Location: Full remote
Job Type: Full-time
About the Role:
From 5411Hub, we are looking for a Senior Machine Learning Engineer with solid experience in MLOps to develop and implement end-to-end machine learning systems — from training pipelines to inference services in production.
You’ll collaborate with data scientists and software engineers to ensure scalable, efficient, and production-ready solutions. This role combines robust engineering, flow automation, and a culture of shared ownership within a challenging and global technical environment.
🔧 Key Responsibilities
- Design, build, and maintain automated MLOps systems.

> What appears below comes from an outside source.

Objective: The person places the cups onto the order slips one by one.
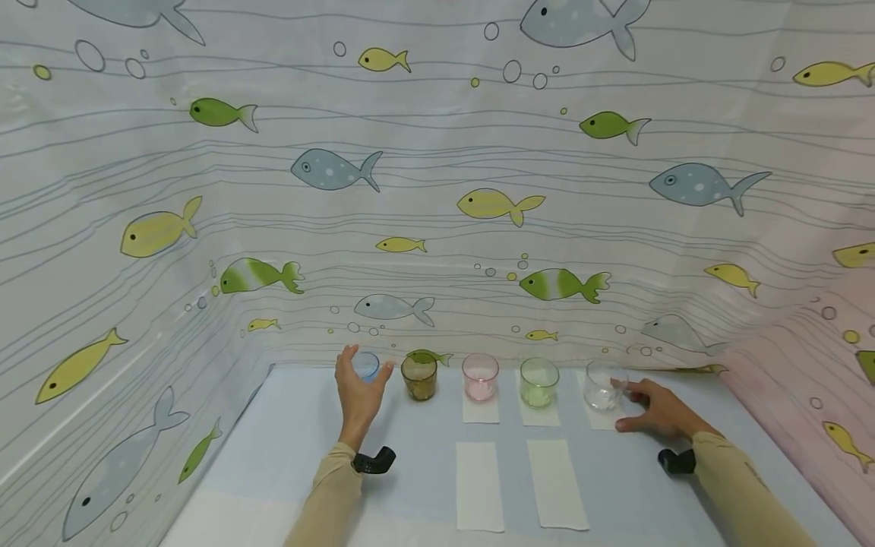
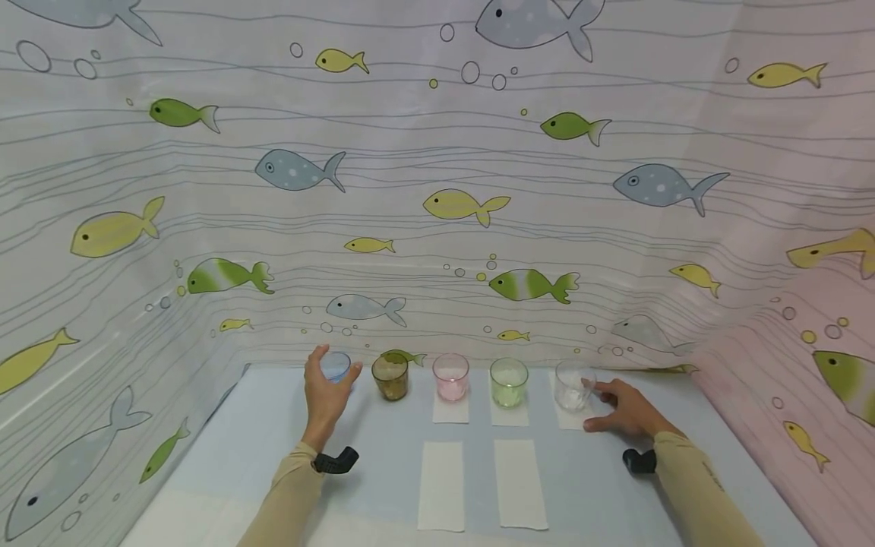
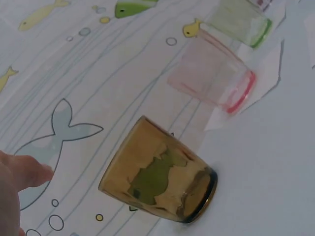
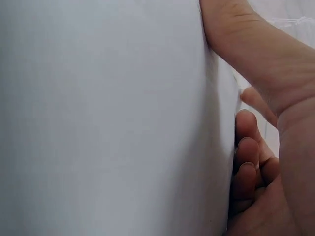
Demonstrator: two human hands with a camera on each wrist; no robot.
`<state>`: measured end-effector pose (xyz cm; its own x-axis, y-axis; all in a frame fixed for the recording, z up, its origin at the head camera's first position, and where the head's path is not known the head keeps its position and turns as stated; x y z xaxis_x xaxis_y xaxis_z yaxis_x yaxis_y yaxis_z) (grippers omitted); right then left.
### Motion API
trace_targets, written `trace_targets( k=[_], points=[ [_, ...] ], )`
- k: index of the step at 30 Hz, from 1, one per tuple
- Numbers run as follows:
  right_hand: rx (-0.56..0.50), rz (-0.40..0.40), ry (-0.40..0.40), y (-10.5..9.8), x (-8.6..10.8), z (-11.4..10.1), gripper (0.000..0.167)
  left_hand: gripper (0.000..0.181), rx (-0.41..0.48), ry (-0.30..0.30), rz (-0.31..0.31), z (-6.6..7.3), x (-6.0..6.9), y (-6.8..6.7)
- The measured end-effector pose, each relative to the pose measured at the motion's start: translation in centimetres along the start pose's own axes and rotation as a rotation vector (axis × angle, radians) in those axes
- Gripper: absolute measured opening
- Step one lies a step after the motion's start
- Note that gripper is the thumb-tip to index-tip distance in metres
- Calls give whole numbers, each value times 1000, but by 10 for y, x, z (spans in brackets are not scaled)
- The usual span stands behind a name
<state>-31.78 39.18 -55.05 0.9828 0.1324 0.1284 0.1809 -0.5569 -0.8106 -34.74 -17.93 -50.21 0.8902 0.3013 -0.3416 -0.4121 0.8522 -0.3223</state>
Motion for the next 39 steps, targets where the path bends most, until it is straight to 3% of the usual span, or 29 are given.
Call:
trace_targets(
  k=[4, 7, 11, 15, 18, 23, 30, 35, 39],
  points=[
    [-17, 9, 6, 3, 0, 2, 115, 77, 1, 35, 30, -6, -2, -2],
    [-19, 10, 14, 4, -1, 3, 118, 79, 0, 25, 54, -14, -4, -3],
    [-12, 5, 24, 3, -4, 3, 119, 86, 12, -52, 54, -26, -4, -5],
    [-3, 11, 31, 0, -5, 2, 119, 91, 45, -142, -4, -37, -3, -8],
    [0, 37, -5, -2, -1, 1, 114, 91, 57, -167, -26, -43, -2, -9],
    [-10, 111, -91, -4, 13, -3, 101, 87, 65, -159, -19, -50, -2, -12],
    [-200, 232, -90, -7, 40, -12, 87, 81, 112, -106, -30, -64, -4, -16],
    [-264, 339, -135, -1, 59, -29, 81, 82, 135, -70, -41, -65, -6, -16],
    [-308, 368, -204, 10, 70, -47, 73, 82, 161, -73, -49, -65, -7, -16]
  ],
)
Point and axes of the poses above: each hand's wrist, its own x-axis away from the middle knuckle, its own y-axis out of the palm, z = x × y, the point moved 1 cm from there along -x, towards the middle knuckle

- Implement training pipelines and inference services in production.
- Integrate models into production environments alongside data scientists and software engineers.
- Ensure best practices in model versioning, monitoring, and deployment.
- Participate in on-call rotations to guarantee service availability and resilience.
✅ Requirements
- Experience with containerization and microservices (Docker or similar).
- Expertise in pipeline automation, CI/CD integration, and model monitoring.
- Knowledge of model serving tools (TensorFlow Serving, TorchServe).
- Strong Python skills and experience with data science frameworks (NumPy, pandas, PyTorch, TensorFlow).
- Experience with AWS (EC2, S3, EKS) and tools like Kubeflow Pipelines, MLflow, FastAPI.
- Practical knowledge of Apache Spark and job optimization.
- Solid engineering practices: version control, testing, code review.
- Advanced English and excellent collaborative communication skills.
💡 Nice to Have
Foundations in Kubernetes (pod deployment, resource management).
Experience developing APIs with FastAPI.
Knowledge of Terraform for infrastructure automation.